▶ **Work instructions**: The word "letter" may appear in lines of the data below. Say how many lines hold it, giving only the number.

Entries taken from a collection
☆ ☆ ☆ ☆

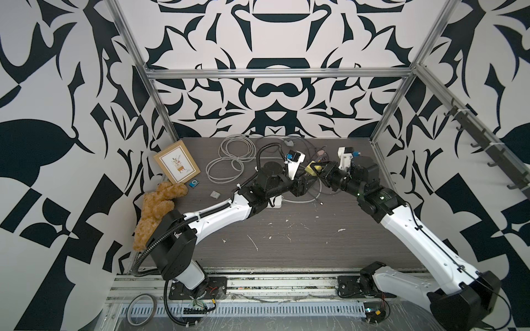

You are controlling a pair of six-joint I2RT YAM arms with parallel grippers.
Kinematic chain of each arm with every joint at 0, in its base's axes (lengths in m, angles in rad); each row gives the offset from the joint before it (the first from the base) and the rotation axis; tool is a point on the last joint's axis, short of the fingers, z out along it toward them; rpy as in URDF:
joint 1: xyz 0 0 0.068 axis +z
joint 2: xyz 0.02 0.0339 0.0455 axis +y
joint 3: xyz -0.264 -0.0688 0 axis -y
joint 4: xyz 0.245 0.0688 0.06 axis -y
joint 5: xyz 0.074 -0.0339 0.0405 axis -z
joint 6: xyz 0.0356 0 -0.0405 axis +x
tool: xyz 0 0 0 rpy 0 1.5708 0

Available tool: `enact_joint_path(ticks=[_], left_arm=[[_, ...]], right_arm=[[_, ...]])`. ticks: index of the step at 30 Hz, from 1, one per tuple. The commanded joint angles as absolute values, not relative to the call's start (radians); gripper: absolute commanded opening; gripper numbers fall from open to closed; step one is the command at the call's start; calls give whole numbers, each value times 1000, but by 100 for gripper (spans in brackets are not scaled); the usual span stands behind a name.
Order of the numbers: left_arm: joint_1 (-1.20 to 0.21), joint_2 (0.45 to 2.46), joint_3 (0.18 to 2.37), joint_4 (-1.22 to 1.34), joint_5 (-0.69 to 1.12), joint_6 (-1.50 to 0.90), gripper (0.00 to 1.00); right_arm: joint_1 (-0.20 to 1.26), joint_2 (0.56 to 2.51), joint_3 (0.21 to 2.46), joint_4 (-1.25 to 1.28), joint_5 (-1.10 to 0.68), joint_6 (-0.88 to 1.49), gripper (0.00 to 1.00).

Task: Charge mp3
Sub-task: Pick up the plug from the center of the board.

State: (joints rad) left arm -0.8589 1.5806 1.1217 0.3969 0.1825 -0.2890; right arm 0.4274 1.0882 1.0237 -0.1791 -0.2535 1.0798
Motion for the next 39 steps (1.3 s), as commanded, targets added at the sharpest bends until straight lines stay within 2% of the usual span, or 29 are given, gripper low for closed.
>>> enact_joint_path(ticks=[1, 7, 9, 14, 19, 23, 27, 35, 37, 39], left_arm=[[-834, 1614, 1161, 421, 197, -281, 50], [-812, 1632, 1194, 421, 278, -275, 22], [-812, 1637, 1201, 419, 297, -265, 19], [-810, 1619, 1172, 456, 291, -232, 17], [-810, 1600, 1161, 447, 313, -173, 16], [-810, 1566, 1115, 476, 311, -128, 16], [-811, 1526, 1076, 481, 302, -77, 14], [-809, 1464, 1012, 494, 300, -33, 13], [-807, 1452, 1002, 499, 295, -32, 13], [-808, 1447, 999, 501, 306, -34, 14]], right_arm=[[439, 1069, 1033, -134, -300, 1084, 0], [438, 1062, 1041, -178, -337, 1064, 0], [440, 1062, 1045, -183, -354, 1062, 1], [438, 1060, 1056, -202, -378, 1052, 15], [439, 1072, 1098, -237, -421, 1046, 43], [439, 1093, 1157, -310, -432, 1028, 57], [437, 1119, 1206, -365, -461, 1015, 64], [422, 1158, 1267, -440, -486, 1014, 67], [420, 1168, 1279, -456, -489, 1014, 67], [418, 1177, 1280, -456, -496, 1016, 60]])
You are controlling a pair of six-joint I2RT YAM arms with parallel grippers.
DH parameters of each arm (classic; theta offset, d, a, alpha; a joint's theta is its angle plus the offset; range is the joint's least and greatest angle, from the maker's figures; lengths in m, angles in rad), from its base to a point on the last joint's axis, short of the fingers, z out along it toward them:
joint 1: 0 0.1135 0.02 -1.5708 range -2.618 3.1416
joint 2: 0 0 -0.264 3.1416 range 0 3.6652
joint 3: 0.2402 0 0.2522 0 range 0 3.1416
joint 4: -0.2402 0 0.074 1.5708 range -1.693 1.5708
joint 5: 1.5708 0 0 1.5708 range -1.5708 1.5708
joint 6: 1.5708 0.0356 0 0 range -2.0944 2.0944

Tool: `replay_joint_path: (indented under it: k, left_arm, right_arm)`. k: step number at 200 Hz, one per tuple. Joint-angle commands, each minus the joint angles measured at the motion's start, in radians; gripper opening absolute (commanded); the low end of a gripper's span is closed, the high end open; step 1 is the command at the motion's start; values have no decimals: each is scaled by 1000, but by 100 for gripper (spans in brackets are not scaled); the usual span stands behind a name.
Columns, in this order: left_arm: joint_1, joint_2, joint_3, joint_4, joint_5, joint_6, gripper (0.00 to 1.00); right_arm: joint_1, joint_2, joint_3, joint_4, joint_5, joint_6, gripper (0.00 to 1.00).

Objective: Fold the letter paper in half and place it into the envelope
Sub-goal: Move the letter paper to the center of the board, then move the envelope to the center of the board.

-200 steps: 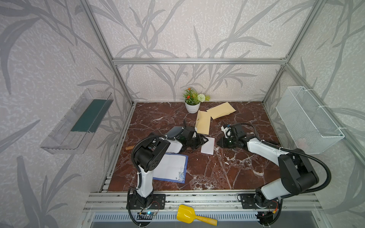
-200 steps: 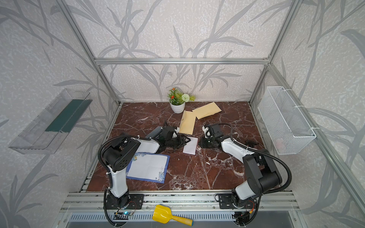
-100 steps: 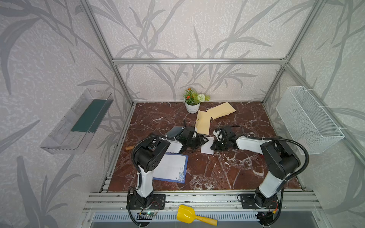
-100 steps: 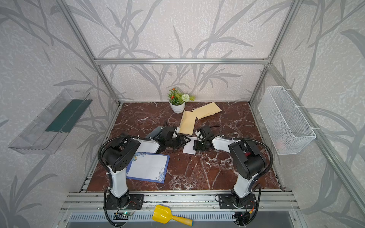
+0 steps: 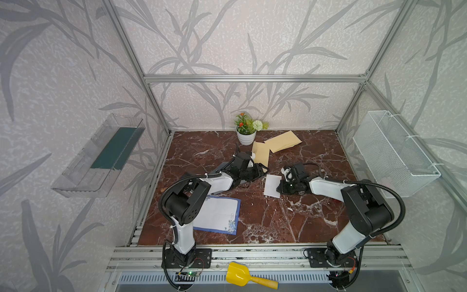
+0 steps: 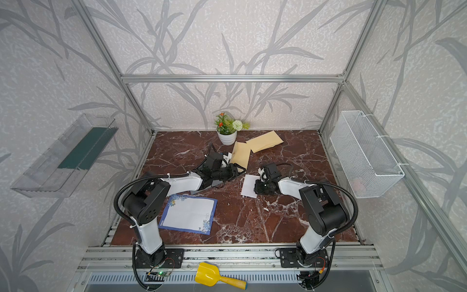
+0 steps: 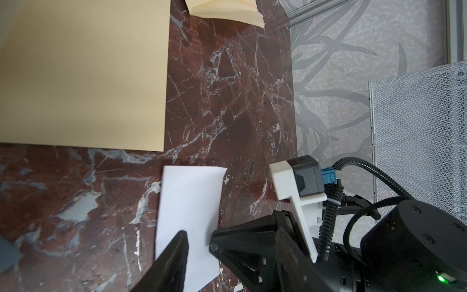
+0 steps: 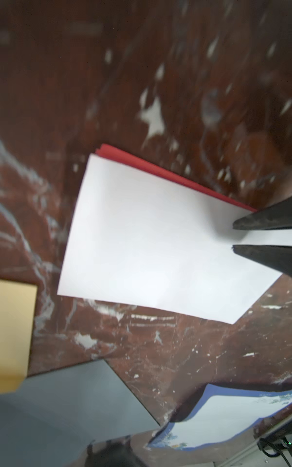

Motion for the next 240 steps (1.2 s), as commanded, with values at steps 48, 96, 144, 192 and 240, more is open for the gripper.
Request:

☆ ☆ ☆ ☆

▶ **Exercise answer**: 2